President Trump speaks at the Kennedy Center Honors Dinner in Washington, DC on Saturday. (Brendan Smialowski/AFP via Getty Images) · Brendan Smialowski via Getty Images

Competitive impulses are expected to be on display during the president’s stop Tuesday in northeastern Pennsylvania, where his team said he will highlight both his economic record and efforts to end inflation. He may also announce new initiatives to address affordability.

That event is expected to be followed by more trips in the coming weeks.

Read more: How to protect your savings against inflation

In recent weeks, the president has often suggested that he personally believes his affordability problem is a perception rather than a real pain point that he needs to do something new.

In the Oval Office last Wednesday, Trump said “the deal is the biggest job” by Democrats and his previous actions proved that he was indeed focused on the issue.

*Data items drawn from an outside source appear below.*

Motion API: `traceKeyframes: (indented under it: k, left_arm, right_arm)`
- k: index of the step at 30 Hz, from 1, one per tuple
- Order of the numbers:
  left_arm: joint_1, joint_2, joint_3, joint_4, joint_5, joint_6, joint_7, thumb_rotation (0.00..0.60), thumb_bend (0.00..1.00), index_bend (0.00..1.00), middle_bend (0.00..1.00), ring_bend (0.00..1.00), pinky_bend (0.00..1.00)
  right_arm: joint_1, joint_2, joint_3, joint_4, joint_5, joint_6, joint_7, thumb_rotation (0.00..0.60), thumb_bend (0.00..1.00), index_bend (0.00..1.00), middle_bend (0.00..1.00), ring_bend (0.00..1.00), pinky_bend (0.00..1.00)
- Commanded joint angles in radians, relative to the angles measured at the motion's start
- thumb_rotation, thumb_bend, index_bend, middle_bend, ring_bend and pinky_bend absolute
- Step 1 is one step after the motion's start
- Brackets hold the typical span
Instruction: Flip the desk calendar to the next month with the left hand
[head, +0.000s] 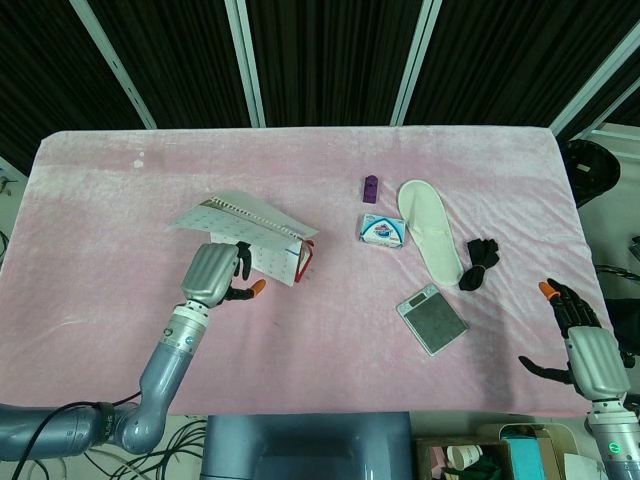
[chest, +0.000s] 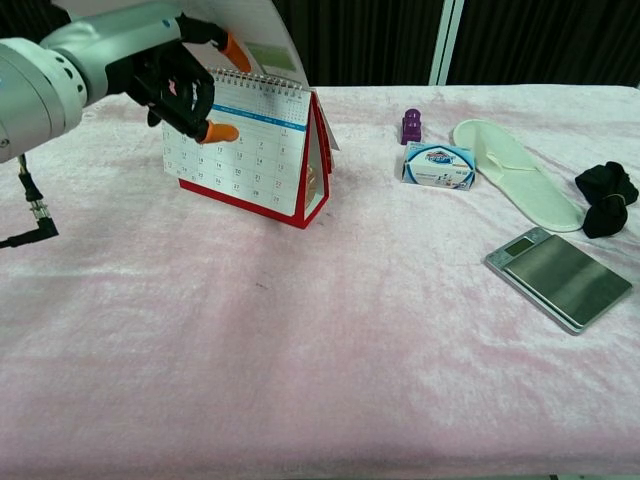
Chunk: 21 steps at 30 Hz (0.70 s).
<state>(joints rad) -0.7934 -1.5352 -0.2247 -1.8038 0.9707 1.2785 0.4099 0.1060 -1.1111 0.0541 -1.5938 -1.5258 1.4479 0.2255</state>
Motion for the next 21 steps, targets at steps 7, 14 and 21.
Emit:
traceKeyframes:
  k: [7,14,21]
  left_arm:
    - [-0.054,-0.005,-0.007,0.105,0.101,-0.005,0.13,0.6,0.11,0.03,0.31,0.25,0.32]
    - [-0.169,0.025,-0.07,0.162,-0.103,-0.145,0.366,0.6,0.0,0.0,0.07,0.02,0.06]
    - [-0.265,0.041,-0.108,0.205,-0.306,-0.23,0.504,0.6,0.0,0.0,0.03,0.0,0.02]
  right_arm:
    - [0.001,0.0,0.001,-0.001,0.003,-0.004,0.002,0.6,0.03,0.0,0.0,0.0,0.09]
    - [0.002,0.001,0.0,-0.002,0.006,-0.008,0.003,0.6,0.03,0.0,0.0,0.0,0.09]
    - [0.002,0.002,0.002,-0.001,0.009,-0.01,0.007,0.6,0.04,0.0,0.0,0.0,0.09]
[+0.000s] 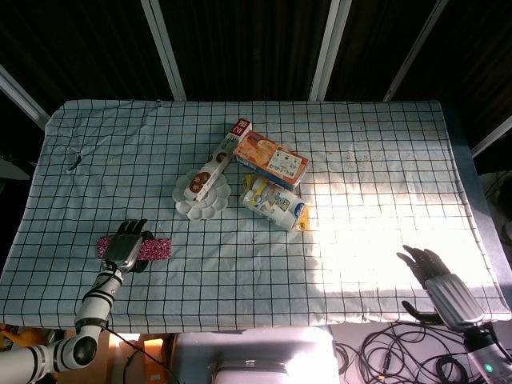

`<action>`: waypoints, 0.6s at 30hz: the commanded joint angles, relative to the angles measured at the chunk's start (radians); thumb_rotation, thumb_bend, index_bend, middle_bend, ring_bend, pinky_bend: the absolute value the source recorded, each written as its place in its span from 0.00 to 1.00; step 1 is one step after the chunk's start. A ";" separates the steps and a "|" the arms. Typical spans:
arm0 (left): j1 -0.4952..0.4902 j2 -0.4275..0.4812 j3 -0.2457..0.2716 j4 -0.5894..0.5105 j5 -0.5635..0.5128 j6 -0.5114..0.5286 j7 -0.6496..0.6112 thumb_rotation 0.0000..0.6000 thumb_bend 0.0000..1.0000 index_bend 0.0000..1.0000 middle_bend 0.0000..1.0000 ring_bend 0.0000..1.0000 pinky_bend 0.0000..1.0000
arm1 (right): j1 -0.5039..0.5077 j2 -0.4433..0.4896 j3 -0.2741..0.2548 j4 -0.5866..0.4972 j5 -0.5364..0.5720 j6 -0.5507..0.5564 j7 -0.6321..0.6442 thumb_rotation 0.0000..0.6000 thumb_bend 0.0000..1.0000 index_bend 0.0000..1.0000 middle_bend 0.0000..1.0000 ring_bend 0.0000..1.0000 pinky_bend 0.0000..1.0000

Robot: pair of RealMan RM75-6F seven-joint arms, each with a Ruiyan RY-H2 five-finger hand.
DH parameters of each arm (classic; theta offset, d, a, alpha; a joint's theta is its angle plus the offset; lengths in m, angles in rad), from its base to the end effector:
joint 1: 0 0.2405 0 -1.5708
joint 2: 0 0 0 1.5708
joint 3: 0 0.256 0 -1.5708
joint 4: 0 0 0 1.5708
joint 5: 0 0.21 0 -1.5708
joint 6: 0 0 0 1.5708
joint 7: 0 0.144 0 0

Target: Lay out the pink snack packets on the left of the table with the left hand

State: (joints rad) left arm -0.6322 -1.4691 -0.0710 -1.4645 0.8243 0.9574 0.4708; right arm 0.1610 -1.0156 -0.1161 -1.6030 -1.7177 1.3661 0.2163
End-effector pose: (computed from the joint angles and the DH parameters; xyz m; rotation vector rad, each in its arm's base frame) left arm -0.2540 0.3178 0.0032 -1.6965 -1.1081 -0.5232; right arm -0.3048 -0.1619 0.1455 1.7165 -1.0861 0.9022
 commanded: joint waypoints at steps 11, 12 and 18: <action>0.042 0.001 -0.029 0.030 0.124 -0.026 -0.229 1.00 0.45 0.71 0.13 0.00 0.00 | -0.008 0.001 -0.007 -0.007 -0.001 0.002 -0.010 1.00 0.24 0.00 0.00 0.00 0.00; 0.047 0.004 -0.032 0.030 0.139 -0.033 -0.261 1.00 0.45 0.71 0.13 0.00 0.00 | -0.009 0.001 -0.008 -0.007 0.000 0.002 -0.011 1.00 0.24 0.00 0.00 0.00 0.00; 0.079 0.025 -0.036 0.055 0.247 -0.038 -0.426 1.00 0.46 0.72 0.13 0.00 0.00 | -0.011 0.003 -0.011 -0.012 -0.003 0.002 -0.012 1.00 0.24 0.00 0.00 0.00 0.00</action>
State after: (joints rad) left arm -0.5733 -1.4553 -0.1025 -1.4244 1.0236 0.9192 0.0978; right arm 0.1502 -1.0124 -0.1268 -1.6143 -1.7205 1.3675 0.2040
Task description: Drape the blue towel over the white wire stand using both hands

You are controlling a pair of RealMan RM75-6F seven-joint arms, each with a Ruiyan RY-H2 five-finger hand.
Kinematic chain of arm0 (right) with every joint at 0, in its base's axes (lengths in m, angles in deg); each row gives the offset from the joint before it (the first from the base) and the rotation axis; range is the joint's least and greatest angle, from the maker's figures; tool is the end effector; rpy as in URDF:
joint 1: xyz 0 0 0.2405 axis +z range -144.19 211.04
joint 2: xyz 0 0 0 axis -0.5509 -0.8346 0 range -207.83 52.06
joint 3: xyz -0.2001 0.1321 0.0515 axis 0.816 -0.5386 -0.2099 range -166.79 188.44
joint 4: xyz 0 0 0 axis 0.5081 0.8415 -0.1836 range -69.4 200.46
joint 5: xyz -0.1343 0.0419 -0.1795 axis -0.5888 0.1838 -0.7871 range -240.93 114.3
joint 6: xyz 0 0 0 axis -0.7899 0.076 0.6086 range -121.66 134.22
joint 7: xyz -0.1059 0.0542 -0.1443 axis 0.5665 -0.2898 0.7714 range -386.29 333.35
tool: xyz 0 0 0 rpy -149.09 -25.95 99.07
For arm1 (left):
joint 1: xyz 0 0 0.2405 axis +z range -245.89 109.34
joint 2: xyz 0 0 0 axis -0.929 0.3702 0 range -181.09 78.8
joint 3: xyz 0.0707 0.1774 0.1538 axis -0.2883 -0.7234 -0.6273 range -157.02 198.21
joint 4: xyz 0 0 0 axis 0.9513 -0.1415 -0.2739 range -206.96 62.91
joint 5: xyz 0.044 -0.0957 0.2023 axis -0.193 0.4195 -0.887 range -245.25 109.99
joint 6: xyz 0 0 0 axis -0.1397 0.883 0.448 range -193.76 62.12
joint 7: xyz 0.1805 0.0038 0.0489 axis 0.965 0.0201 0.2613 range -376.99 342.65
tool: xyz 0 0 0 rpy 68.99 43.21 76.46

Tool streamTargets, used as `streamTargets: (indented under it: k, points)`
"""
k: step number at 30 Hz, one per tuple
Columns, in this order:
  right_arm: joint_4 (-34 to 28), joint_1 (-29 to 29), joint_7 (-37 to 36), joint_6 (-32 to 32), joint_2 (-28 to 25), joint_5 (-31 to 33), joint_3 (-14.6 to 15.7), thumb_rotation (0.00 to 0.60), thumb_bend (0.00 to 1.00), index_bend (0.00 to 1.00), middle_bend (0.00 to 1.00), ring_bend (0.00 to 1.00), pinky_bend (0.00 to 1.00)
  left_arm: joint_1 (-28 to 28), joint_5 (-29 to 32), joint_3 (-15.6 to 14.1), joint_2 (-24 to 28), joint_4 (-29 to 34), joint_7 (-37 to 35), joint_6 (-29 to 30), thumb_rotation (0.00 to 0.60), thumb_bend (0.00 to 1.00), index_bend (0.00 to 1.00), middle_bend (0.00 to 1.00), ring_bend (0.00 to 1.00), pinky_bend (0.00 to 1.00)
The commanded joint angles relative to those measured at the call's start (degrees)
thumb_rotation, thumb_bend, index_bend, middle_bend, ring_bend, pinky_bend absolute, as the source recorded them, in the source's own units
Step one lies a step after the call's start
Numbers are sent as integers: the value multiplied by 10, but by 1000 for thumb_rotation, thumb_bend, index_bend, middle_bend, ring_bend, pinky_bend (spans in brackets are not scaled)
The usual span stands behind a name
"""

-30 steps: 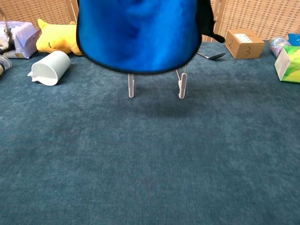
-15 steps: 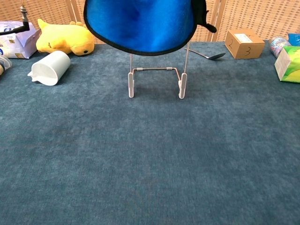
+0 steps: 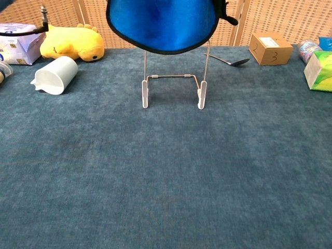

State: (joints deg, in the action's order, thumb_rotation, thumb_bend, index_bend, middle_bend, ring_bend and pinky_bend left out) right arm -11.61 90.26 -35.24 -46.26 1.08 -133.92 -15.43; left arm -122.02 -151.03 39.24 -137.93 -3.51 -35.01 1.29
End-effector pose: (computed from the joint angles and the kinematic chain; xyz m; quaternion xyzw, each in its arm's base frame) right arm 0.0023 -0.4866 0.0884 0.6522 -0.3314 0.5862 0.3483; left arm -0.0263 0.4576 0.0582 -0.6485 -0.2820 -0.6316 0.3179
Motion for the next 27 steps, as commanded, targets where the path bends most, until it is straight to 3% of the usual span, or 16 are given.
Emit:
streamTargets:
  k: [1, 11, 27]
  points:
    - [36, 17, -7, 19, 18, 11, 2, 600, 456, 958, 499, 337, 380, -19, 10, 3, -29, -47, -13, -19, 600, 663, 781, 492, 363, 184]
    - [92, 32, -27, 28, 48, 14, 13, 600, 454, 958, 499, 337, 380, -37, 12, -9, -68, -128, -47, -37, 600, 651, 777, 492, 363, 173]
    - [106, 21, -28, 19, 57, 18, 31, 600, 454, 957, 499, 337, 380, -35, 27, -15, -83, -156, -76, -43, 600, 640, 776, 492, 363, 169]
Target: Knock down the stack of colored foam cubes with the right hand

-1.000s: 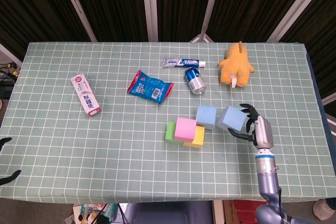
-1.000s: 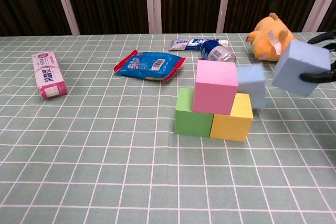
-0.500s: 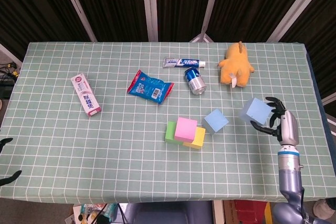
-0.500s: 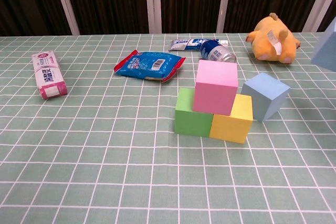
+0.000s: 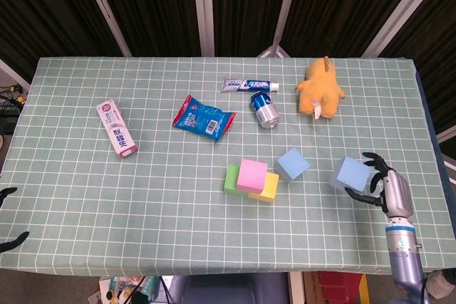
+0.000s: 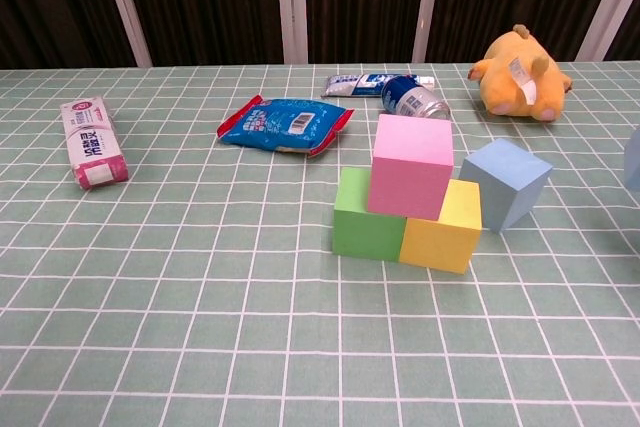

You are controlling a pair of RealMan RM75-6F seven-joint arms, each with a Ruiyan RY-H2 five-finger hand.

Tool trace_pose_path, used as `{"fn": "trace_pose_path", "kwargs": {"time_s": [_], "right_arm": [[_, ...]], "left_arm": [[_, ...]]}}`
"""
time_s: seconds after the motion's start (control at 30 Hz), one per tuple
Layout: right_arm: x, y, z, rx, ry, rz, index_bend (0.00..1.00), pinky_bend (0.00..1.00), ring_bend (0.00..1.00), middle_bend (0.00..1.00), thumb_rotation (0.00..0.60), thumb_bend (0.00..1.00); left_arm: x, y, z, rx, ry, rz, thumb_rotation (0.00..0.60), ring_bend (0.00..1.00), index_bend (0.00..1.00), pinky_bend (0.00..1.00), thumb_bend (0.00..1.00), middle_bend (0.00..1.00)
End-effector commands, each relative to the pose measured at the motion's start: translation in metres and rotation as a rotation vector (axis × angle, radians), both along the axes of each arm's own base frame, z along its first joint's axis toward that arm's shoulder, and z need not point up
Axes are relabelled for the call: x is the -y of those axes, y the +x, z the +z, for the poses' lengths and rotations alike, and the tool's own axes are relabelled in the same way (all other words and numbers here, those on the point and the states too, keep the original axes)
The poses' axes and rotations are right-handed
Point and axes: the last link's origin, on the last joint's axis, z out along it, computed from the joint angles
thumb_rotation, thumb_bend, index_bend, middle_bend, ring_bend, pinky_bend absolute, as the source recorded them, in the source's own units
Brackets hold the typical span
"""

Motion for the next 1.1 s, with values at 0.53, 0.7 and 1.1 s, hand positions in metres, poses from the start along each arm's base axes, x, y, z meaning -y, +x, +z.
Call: {"fn": "trace_pose_path", "kwargs": {"time_s": [0.53,0.7,1.1], "right_arm": [[-0.016,-0.015,0.000,-0.127,0.173,0.004,0.00,0.03,0.08,0.00,0.600,0.13],[-0.013,0.001,0.005,-0.050,0.144,0.056,0.00,0.02,0.07,0.00,0.600,0.13],[0.008,0.076,0.002,0.129,0.138,0.232,0.00,0.02,0.08,0.00,0.600,0.13]], "left_arm": [[0.002,0.000,0.000,-0.001,0.004,0.006,0.600,0.00,0.21,0.00,0.13,0.00],[0.001,0.000,0.000,0.000,0.002,0.008,0.600,0.00,0.21,0.00,0.13,0.00],[0.002,0.000,0.001,0.003,0.003,0.010,0.600,0.00,0.21,0.00,0.13,0.00]]}}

“You’re going to see those results very quickly,” Trump said.

In other contexts, the president has even dismissed polls that show Americans are worried. When pressed recently on Fox News about Americans’ concerns, the president fired back by dismissing those polls as “fake.”

It’s just one of a variety of messages, falsely claiming prices have been falling in the recent controversy that inflation is now in the “sweet spot” after spikes during the Biden years. The most recent inflation data available – the Consumer Price Index for September – shows inflation holding stubbornly at an annual rate of 3%.

Trump’s approach clearly hasn’t helped his poll numbers, which provide an almost daily reminder that Americans have sour opinions about his handling of the economy. A RealClearPolitics poll showed Trump’s approval rating on the economy averaged just 39.8% approval Monday, with 57.6% saying they were dissatisfied with the direction of things.

The issue may be the president’s most glaring political weakness and a central threat to the GOP’s midterm election prospects.

A new golden letter, installed outside the West Wing of the White House, marks the entrance to the Oval Office on December 5. (Brendan Smialowski/AFP via Getty Images) · Brendan Smialowski via Getty Images

The issue has become so tumultuous that, according to a recent Wall Street Journal report, efforts are underway across the board in the White House to change Trump’s message on the economy.

Efforts to move the needle continue under Trump, including a newly announced effort by the White House to address concerns that consolidation and illegal activity in the food sector “threaten the stability and affordability of America’s food supply.” The White House will establish task forces within both the Justice Department and the Federal Trade Commission to look into these cases and propose solutions that could include criminal prosecution.

The move is perhaps most notable as a clear echo of similar efforts by the Biden administration, which were unsuccessful.

Pressed on the fact Sunday, Treasury Secretary Bessant seemed to acknowledge at least some of the similarities, continuing to blame Biden for saying the outcome will be different this time.

“If they had done it better,” Besant said, “we would be in a different place.”

Ben Verskull is the Washington correspondent for Yahoo Finance.